Theon is BACK in the building. A lot of people are speculating that Theon & Sansa are dead but I don’t think so, mostly because even for GoT it would’ve been too ruthless to kill them and then just cut to another scene. There must be some saving grace there. Myranda is a little crazy but she does go out with a bang, with a short, sharp death. Nice CGI.

Meereen + Danaerys
While Drogon is doing his sulky teen thing, Danaerys goes off to forage and finds herself surrounded by a Khalasar…again. But this time it’s hard to see it going well. Meanwhile Daario & Jorah, if they manage to not kill each other, are going looking for her. Hopefully they’ll notice her little ring on the steppes.
Back in Mereen, Tyrion has some great lines, as usual:

 “You love her, don’t you?” to nobody in general
“Of course it’s hopeless for the both of you…swellsword from the fighting pit and a disgraced knight…but we always want the wrong woman”
 “My Valyrian is a bit tonsil” Yeah, some Valyrian.

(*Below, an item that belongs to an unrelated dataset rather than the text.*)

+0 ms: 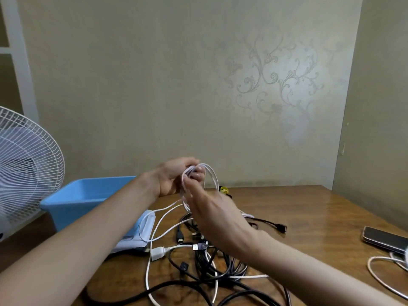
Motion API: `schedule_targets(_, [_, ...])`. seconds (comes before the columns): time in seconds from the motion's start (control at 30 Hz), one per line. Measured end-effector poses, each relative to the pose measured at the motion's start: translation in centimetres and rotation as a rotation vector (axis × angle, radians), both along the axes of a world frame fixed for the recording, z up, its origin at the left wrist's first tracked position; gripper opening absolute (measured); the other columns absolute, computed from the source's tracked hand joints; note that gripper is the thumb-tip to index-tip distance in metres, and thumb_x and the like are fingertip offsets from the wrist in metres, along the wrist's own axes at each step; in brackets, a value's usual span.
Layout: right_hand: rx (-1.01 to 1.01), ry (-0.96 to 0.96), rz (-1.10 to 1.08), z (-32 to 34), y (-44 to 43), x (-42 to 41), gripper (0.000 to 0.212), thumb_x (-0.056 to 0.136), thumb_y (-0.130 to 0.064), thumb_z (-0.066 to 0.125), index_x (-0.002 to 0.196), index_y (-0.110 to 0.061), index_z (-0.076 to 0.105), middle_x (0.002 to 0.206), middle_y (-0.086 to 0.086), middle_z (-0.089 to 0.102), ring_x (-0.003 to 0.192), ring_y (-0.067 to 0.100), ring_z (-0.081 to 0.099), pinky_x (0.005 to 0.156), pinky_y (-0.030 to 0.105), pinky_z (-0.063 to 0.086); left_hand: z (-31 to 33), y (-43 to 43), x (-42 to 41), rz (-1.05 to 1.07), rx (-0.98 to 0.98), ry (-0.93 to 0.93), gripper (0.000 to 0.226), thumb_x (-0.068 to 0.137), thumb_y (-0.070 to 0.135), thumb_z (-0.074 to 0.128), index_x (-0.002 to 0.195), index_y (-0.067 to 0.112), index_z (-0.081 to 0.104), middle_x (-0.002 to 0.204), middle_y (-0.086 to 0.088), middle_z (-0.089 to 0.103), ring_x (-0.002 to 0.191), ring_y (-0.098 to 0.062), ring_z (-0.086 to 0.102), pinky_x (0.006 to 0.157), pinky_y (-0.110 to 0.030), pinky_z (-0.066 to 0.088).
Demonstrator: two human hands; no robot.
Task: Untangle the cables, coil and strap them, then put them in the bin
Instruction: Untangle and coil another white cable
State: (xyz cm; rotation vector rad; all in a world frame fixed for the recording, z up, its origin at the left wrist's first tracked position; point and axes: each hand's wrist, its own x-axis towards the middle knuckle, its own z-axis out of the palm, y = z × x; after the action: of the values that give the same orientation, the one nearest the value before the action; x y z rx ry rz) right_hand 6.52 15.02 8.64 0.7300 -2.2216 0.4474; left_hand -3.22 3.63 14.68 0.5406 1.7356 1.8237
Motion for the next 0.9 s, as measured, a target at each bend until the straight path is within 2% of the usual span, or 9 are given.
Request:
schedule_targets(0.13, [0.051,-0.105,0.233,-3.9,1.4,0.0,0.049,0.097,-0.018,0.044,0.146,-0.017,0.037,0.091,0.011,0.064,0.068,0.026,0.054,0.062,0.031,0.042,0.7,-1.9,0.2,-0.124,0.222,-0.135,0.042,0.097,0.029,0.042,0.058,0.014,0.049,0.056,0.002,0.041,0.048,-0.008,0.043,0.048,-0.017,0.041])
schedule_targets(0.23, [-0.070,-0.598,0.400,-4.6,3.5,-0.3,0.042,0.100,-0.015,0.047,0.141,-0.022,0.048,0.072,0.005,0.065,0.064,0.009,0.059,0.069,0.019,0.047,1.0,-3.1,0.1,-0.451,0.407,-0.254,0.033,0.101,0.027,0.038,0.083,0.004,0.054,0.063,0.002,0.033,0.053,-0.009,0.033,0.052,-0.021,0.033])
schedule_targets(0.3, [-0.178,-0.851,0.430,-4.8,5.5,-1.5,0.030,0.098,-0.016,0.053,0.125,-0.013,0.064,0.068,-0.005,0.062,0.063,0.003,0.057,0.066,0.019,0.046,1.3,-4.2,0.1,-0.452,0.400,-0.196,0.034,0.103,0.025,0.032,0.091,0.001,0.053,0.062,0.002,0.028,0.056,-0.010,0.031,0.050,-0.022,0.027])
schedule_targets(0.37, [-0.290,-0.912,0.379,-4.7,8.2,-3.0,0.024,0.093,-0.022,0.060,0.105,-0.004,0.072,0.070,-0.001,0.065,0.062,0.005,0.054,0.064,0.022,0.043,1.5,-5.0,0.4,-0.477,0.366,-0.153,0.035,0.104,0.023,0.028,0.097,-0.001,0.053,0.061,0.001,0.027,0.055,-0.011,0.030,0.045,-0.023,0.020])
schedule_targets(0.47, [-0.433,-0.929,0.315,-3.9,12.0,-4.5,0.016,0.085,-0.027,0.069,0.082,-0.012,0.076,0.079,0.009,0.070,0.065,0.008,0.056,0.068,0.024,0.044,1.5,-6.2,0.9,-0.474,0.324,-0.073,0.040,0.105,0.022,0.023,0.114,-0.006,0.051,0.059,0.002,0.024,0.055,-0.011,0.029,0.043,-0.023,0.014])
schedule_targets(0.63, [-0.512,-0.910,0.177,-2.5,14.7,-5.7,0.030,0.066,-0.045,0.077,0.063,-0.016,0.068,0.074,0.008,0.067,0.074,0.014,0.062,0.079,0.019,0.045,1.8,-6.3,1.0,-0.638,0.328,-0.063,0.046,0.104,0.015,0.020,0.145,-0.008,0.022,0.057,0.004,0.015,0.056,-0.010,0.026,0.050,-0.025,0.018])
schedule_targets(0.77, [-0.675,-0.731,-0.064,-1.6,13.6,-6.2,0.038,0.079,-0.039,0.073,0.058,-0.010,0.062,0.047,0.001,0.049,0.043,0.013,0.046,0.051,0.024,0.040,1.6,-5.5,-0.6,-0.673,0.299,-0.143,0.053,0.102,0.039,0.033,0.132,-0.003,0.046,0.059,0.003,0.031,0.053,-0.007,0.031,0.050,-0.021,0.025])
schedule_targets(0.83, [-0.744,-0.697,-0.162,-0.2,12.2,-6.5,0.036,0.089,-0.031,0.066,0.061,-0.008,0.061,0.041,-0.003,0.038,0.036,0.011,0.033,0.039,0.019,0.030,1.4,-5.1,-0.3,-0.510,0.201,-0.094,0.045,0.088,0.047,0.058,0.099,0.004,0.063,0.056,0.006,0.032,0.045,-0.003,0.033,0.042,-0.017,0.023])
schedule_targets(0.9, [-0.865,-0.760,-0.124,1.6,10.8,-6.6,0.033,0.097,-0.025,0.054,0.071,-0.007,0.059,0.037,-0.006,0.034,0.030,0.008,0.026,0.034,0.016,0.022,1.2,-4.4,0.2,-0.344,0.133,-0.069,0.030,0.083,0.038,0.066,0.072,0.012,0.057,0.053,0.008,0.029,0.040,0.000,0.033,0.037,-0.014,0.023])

The upshot of all the bickering is, as resolved calmly by (a strangely serene) Daario Naharis is that Tyrion, Missandei and Grey Worm will be left to rule the city while Jorah & Daario, the warriors of the camp, go get Danaerys, who has flown North. Finally Tyrion gets to show his political chops. And so we have the situation that a Lannister dwarf, an Unsullied and a hand maiden are effectively running an ancient and proud city, while the real ruler is AWOL. As Tyrion says, the city is on the brink of civil war, so the stakes are very high for the next episode in Meereen. Varys’s return is a little inexplicable in that he seems to have just skipped past security, but his theatrical tones were much missed.

Tyrion: “How did you find me?” Lord Varys: “The birds sing in the East and the birds sing in the West”
Lord Varys: “Information is the key… know your enemy’s strengths & weaknesses… learn which of your friends are not your friends…”

Anyway, all of that sets up season 6 quite nicely. I’ve enjoyed writing about these episodes, hope you have enjoyed reading! Let me know what you guys think! Season review to follow.